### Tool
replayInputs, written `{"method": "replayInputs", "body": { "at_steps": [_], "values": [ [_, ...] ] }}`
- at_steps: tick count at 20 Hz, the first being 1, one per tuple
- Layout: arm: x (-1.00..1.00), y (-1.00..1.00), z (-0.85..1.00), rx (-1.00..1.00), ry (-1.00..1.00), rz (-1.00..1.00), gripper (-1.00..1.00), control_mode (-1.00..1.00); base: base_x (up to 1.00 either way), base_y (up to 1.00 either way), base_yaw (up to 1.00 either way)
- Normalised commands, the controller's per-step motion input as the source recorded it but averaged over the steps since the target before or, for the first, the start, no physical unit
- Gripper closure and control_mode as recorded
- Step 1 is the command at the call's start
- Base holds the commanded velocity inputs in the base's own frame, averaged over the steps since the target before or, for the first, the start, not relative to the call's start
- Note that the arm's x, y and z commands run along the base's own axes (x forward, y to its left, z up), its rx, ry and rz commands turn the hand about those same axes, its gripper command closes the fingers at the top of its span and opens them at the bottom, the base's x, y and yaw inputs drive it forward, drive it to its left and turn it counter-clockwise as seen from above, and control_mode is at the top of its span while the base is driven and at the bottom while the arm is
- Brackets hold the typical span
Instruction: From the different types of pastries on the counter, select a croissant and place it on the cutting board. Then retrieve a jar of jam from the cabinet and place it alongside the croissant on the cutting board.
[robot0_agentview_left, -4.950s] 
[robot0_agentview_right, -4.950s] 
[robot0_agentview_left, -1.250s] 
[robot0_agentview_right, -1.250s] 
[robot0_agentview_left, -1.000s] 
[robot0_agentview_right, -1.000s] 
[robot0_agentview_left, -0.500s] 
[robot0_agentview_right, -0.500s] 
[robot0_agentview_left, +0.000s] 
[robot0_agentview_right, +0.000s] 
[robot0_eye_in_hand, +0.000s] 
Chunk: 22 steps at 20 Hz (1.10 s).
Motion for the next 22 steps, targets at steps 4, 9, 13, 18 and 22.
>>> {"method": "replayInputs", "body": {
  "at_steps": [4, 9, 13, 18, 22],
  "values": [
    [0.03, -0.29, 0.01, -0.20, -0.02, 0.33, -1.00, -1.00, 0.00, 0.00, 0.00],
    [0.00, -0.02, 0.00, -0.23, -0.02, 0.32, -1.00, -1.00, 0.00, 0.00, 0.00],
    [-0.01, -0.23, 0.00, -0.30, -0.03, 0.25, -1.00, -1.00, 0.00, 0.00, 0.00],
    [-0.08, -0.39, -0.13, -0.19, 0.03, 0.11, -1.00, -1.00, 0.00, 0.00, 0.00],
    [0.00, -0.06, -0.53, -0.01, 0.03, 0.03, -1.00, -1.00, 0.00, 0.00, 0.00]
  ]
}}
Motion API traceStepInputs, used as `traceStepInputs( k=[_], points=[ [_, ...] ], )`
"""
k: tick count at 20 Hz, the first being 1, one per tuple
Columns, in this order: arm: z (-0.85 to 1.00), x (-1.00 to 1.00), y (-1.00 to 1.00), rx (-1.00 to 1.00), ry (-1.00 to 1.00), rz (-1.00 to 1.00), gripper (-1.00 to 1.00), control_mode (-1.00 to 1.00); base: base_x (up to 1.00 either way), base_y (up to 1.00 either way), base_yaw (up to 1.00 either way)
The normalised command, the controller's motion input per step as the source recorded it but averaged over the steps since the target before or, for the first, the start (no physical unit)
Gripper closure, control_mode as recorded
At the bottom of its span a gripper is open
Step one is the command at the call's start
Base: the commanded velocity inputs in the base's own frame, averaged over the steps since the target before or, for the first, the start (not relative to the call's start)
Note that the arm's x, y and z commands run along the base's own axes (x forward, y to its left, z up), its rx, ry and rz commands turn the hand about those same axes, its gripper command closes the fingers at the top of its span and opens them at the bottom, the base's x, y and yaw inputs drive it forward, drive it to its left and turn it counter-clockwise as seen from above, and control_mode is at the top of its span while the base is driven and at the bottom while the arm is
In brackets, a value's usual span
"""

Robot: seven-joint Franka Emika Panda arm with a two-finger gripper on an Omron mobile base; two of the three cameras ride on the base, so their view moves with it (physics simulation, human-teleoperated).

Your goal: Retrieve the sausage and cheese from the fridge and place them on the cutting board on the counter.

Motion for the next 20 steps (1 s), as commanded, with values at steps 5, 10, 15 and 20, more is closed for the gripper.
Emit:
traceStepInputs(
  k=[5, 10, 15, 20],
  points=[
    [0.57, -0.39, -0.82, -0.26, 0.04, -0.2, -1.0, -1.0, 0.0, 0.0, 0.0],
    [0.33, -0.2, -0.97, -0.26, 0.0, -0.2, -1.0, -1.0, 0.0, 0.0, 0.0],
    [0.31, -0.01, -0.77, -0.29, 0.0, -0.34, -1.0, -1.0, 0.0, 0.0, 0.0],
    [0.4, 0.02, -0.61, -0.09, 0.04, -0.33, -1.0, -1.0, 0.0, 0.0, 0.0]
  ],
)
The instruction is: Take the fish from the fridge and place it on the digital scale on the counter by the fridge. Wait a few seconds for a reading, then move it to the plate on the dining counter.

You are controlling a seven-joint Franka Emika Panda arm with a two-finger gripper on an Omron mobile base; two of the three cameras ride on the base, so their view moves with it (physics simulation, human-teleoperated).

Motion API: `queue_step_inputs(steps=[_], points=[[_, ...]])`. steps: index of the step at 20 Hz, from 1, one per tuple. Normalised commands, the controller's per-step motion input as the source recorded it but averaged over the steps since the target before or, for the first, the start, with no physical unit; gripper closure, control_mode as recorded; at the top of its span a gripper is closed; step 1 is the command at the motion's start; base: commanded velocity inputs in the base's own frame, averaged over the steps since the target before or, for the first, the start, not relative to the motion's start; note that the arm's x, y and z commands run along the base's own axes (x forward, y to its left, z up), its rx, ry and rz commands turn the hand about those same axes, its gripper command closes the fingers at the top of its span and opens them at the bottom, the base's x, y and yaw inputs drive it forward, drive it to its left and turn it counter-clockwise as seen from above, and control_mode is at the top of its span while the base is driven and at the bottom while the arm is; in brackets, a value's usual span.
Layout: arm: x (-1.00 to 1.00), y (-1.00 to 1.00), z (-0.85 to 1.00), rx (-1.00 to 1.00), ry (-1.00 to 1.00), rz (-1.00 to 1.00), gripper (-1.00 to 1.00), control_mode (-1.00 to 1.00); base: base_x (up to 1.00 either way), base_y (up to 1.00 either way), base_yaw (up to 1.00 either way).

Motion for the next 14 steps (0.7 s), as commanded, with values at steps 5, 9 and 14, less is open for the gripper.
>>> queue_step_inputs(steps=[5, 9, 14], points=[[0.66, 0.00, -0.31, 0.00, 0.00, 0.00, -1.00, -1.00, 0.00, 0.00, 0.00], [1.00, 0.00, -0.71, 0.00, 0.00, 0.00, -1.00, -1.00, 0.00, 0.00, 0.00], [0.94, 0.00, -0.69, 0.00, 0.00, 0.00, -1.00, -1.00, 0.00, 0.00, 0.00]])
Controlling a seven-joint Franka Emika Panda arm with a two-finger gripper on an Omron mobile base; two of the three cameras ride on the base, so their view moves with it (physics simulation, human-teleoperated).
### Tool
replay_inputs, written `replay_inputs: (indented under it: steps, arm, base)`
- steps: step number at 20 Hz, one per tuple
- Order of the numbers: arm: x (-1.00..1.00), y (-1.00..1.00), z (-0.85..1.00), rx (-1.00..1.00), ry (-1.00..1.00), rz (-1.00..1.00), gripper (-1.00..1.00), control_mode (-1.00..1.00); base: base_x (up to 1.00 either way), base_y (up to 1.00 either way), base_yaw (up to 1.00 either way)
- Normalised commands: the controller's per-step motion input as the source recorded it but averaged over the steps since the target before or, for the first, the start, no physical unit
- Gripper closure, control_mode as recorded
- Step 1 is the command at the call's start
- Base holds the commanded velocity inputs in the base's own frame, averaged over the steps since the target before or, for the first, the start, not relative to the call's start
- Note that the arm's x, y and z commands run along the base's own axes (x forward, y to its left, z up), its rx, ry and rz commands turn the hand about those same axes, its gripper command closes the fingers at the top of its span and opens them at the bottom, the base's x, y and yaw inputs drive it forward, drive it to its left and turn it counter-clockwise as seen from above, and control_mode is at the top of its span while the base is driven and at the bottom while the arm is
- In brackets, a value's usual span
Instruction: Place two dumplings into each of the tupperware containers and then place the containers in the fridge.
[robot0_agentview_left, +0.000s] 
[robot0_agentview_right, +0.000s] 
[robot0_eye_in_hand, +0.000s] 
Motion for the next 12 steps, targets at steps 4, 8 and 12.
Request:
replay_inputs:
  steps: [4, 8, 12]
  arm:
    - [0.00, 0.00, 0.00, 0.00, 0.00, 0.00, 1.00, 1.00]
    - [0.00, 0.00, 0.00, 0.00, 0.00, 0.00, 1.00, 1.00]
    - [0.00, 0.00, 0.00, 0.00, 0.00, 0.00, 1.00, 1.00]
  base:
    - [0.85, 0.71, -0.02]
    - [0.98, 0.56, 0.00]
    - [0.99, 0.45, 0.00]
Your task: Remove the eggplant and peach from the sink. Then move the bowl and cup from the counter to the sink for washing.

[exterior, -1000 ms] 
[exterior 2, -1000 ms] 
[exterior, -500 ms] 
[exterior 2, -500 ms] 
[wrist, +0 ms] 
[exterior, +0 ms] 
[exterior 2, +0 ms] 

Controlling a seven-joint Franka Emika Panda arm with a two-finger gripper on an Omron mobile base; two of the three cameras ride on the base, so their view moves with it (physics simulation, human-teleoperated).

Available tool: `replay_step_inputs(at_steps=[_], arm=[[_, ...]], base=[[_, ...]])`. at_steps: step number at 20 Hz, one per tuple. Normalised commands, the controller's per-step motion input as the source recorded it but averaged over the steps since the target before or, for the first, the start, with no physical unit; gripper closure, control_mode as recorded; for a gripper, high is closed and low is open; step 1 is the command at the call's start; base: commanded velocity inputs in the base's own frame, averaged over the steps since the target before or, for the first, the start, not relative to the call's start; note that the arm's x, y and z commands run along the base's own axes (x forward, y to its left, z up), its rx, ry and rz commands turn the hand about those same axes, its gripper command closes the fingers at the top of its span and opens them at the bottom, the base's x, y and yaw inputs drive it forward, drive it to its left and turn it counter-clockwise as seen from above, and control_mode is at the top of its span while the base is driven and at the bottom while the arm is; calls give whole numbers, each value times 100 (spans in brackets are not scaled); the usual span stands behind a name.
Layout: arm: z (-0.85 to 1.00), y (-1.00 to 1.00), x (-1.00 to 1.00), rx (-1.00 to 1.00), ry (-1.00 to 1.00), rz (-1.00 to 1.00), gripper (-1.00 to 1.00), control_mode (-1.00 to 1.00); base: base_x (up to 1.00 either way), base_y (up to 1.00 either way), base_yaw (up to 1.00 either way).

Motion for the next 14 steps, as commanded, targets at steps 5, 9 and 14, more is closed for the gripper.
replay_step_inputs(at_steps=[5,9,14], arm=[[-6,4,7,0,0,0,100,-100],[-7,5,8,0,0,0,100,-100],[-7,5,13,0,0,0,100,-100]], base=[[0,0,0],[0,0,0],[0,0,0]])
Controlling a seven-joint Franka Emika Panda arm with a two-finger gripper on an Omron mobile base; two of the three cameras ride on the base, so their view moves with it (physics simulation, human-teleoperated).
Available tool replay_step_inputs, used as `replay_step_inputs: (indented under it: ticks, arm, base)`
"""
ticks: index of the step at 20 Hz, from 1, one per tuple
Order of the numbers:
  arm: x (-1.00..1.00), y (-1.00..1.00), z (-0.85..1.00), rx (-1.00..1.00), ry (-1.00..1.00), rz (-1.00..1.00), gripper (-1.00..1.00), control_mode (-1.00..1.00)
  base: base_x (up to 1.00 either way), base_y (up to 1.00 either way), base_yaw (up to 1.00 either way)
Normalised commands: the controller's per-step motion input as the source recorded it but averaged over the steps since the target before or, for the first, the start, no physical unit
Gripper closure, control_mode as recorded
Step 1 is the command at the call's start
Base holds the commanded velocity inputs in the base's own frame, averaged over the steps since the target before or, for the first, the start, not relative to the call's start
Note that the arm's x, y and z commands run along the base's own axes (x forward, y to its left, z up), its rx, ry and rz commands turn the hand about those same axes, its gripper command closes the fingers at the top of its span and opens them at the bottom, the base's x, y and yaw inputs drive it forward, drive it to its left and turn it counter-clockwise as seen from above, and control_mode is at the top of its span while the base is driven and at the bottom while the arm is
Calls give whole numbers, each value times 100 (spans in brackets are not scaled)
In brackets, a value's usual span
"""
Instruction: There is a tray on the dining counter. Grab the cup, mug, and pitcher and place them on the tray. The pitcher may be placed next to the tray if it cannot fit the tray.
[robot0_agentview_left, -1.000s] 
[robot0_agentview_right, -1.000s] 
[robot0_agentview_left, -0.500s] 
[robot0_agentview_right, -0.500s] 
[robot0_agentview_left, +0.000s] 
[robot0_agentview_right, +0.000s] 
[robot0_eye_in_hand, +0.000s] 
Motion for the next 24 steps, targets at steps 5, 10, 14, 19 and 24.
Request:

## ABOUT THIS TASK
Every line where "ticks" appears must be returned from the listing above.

## WRITTEN ANSWER
Available tool replay_step_inputs, used as `replay_step_inputs: (indented under it: ticks, arm, base)`
ticks: index of the step at 20 Hz, from 1, one per tuple

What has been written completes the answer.